Most notably, Congress should amend the PRA to entirely eliminate the president’s ability to destroy presidential records while in office (44 U.S.C. § 2203(c)–(e)). The risk that doing so would preserve records of little value is far outweighed by the risk that an abusive president will destroy evidence of wrongdoing. And any concerns that such a revision might inhibit open and frank dialogue in the White House (and so much so that it would give rise to separation of powers issues) are already addressed by the PRA. The PRA permits presidents to keep records regarding “confidential communications requesting or submitting advice, between the President and the President’s advisers, or between such advisers” entirely sealed for 12 years after leaving office, and potentially longer, to the extent such records fall within one of FOIA’s exemptions. Although FOIA’s deliberative process privilege does not apply to presidential records following the restricted access periods, the idea that any interest in facilitating open and frank conversation within the executive branch eventually yields to the public interest in access to historical records is consistent with the FOIA Improvement Act of 2016, through which Congress amended FOIA to provide for a 25-year sunset on the deliberative process privilege.

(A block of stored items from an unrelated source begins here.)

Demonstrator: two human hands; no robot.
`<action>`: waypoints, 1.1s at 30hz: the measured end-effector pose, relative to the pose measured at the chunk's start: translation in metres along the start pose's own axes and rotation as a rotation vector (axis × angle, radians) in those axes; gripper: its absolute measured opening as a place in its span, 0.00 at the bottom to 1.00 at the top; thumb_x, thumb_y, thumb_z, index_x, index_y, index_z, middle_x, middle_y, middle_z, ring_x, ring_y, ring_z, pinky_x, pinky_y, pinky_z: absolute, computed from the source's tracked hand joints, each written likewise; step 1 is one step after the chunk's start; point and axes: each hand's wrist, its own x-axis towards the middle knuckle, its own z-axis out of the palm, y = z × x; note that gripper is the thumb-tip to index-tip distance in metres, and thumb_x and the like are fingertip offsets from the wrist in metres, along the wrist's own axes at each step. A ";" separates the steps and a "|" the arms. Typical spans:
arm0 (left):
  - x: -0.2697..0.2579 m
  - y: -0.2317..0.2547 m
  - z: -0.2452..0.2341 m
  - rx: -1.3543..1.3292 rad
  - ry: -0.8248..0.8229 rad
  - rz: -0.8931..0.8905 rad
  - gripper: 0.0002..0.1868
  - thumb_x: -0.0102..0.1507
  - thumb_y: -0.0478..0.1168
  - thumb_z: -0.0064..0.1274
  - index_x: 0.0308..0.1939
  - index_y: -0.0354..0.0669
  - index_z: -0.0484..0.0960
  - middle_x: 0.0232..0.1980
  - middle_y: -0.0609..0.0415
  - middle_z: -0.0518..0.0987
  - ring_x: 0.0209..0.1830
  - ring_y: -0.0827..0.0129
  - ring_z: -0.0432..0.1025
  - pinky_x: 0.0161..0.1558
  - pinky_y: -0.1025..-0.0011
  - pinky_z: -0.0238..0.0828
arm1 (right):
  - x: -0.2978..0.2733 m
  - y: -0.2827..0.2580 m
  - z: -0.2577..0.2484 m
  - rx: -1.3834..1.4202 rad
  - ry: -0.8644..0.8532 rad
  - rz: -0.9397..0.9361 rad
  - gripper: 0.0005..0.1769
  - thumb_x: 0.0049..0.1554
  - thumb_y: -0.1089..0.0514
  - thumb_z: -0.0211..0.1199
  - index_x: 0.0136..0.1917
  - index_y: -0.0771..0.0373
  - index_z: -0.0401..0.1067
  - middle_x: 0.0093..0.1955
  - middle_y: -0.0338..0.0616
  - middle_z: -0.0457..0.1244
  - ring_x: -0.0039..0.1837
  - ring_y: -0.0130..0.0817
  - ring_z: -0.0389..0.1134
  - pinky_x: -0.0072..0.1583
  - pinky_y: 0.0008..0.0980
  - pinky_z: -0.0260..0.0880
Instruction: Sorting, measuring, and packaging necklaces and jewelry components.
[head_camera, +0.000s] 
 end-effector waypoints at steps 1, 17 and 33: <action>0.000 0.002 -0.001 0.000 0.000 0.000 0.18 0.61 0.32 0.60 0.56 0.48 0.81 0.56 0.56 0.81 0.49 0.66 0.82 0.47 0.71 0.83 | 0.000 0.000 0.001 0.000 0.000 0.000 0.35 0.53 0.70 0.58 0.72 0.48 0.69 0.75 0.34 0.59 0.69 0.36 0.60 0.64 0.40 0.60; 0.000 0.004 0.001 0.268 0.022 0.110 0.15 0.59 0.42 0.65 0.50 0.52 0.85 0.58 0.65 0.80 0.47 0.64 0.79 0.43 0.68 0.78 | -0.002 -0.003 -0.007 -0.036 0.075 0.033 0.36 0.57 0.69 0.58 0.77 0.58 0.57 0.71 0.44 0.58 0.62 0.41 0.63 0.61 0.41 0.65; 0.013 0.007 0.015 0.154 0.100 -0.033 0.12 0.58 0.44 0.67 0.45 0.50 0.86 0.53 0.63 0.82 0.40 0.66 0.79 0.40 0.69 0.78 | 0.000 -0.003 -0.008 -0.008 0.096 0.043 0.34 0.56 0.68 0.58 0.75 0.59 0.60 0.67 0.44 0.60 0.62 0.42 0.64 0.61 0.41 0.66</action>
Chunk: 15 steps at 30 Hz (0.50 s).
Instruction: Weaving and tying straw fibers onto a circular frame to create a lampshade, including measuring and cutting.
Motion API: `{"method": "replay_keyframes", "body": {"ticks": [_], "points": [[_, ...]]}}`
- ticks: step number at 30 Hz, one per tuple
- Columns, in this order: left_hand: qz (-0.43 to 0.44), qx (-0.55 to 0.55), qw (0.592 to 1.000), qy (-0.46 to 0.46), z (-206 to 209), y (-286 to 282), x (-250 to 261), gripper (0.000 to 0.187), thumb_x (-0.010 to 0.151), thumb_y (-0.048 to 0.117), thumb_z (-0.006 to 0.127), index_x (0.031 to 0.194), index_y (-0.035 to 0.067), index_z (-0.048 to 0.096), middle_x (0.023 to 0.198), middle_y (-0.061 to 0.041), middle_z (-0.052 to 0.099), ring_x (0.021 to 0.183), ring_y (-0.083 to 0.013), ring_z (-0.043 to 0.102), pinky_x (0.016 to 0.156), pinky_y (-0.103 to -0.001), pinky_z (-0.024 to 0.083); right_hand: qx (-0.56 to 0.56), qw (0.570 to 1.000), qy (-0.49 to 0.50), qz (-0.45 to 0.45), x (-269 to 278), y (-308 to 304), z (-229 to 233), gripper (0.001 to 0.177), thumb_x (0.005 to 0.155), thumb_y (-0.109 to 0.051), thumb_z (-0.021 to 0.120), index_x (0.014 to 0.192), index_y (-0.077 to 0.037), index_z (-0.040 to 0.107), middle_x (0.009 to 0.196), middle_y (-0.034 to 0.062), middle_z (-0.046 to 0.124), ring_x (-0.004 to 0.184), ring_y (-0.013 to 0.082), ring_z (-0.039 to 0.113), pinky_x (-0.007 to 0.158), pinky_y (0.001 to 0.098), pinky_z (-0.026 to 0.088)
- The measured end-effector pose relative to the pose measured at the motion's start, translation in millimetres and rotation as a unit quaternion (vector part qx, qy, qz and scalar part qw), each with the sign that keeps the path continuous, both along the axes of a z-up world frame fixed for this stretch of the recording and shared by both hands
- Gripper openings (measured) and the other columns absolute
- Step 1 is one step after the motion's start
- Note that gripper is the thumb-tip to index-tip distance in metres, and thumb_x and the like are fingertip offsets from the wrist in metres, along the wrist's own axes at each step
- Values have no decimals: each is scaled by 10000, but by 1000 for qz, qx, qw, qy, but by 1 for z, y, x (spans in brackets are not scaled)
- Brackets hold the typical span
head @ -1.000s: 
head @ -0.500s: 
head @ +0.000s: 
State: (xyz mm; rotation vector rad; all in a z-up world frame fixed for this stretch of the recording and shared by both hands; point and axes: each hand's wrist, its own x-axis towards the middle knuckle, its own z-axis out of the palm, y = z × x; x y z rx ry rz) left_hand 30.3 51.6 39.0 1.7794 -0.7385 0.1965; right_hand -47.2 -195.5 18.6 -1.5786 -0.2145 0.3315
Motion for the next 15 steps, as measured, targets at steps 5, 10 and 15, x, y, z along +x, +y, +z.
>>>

Deleting these provisions would not only undermine the president’s ability to destroy records, but it should also (in theory) enable litigants to challenge the ongoing destruction of presidential records in real time.

The coalition also recommends that presidents be required, at the outset of their administrations, to issue PRA guidelines, which must be approved by the archivist. The benefit there is clear: It heads off any future administration that might otherwise simply refuse to issue any PRA guidelines. In addition, requiring the archivist to review the guidelines provides a (somewhat) external check on the president (especially as the archivist is likely to be a holdover from a prior administration). And making these requirements mandatory should further enable litigants to sue for any failure to comply with the requirements.

Other suggestions include mandatory monitoring and annual reporting requirements from the Executive Office of the President to NARA and Congress, which would give NARA and Congress insight into the management of presidential records; prohibiting the use of private devices and disappearing messaging apps; a reporting requirement that would require an executive branch entity (such as the Office of Science and Technology Policy or the Office of Administration, and/or the National Institute of Standards and Technology) to issue regular reports to NARA and Congress regarding the technological landscape to ensure that guidelines keep up with rapidly evolving technology and enable identification of systemic noncompliance; a provision specific to visitor logs to prevent administrations from seeking to custody those records with an agency outside the White House to avoid the PRA; and a provision requiring the expedited disclosure of records revealing foreign gifts after a president has left office.


The recent reporting about former President Trump’s cavalier disregard of the PRA will once again test the limits of checks and balances and democratic accountability. There are some mechanisms available to the Department of Justice and others to create liability or other forms of accountability for deliberate violations of the law. These are important to pursue—principally, in order to prevent recurrence should somebody with Trump’s document-destroying proclivities again be in power. Beyond that, Trump’s document habits reinforce the need to strengthen guardrails and ensure that various actors in the United States’ constitutional system have the ability to check a law-breaking chief executive. There are ample ways to do so, and Congress and the current administration should work to make them law.

Disclosure: The authors work for Protect Democracy, which has represented Lawfare editors Benjamin Wittes, Jack Goldsmith, Scott Anderson and Susan Hennessey on a number of separate matters.